[[ Information given, beginning ]]
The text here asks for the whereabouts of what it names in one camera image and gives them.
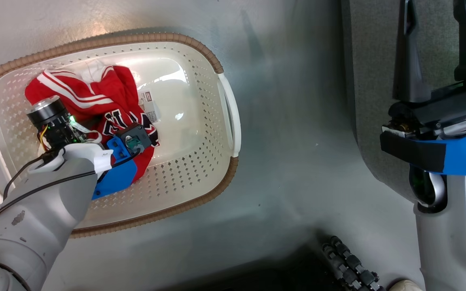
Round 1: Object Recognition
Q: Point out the blue-covered left gripper body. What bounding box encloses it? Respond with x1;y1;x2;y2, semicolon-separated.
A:
91;123;159;200

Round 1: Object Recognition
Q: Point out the blue-covered right gripper body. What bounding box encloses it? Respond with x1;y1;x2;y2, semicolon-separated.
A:
380;80;466;177

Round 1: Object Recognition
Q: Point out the red white jersey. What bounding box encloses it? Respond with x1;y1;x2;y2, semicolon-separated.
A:
24;64;160;185

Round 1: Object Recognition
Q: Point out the grey fabric sofa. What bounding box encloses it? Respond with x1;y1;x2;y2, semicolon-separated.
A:
340;0;466;205

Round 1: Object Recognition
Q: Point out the white printed label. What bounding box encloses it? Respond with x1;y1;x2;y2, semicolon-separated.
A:
140;91;161;123

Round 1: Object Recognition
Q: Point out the cream perforated laundry basket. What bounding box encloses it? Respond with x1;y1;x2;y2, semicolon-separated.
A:
0;32;242;238

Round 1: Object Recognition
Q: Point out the black roller base wheel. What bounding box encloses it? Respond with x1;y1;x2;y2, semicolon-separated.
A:
321;235;384;291

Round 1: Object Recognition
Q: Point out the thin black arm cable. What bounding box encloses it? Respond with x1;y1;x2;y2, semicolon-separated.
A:
2;147;66;202
0;170;97;236

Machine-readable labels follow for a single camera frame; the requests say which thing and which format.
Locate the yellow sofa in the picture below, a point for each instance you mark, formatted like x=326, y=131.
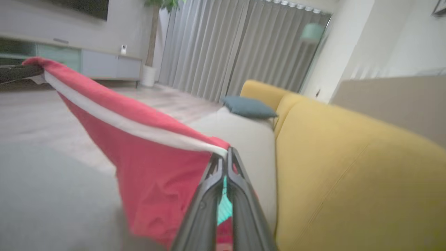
[[ Information given, end ]]
Problem details:
When you reproduce the entries above, keep every word exactly and leave out each picture.

Answer:
The text here asks for the whereabouts of what it names in one camera image and gives them.
Round 1: Object Recognition
Q: Point out the blue-covered left gripper body. What bounding box encloses it? Respond with x1;y1;x2;y2, semicolon-separated.
A:
91;123;159;200

Round 1: Object Recognition
Q: Point out the blue-covered right gripper body. What bounding box encloses it? Respond with x1;y1;x2;y2, semicolon-separated.
A:
380;80;466;177

Round 1: Object Recognition
Q: Point out the red white jersey. What bounding box encloses it? Respond with x1;y1;x2;y2, semicolon-separated.
A:
24;64;160;185

Round 1: Object Recognition
Q: Point out the grey fabric sofa. What bounding box encloses it? Respond with x1;y1;x2;y2, semicolon-separated.
A:
340;0;466;205

Round 1: Object Recognition
Q: Point out the white printed label. What bounding box encloses it? Respond with x1;y1;x2;y2, semicolon-separated.
A:
140;91;161;123

Round 1: Object Recognition
Q: Point out the cream perforated laundry basket. What bounding box encloses it? Respond with x1;y1;x2;y2, semicolon-separated.
A:
0;32;242;238

Round 1: Object Recognition
Q: Point out the black roller base wheel. What bounding box encloses it? Respond with x1;y1;x2;y2, semicolon-separated.
A:
321;235;384;291

Round 1: Object Recognition
Q: Point out the thin black arm cable. What bounding box encloses it? Respond with x1;y1;x2;y2, semicolon-separated.
A:
2;147;66;202
0;170;97;236

Machine-readable labels follow for a single camera frame; the requests say which thing and which format.
Locate the yellow sofa in the picture below, a point for each instance you mark, formatted like x=326, y=131.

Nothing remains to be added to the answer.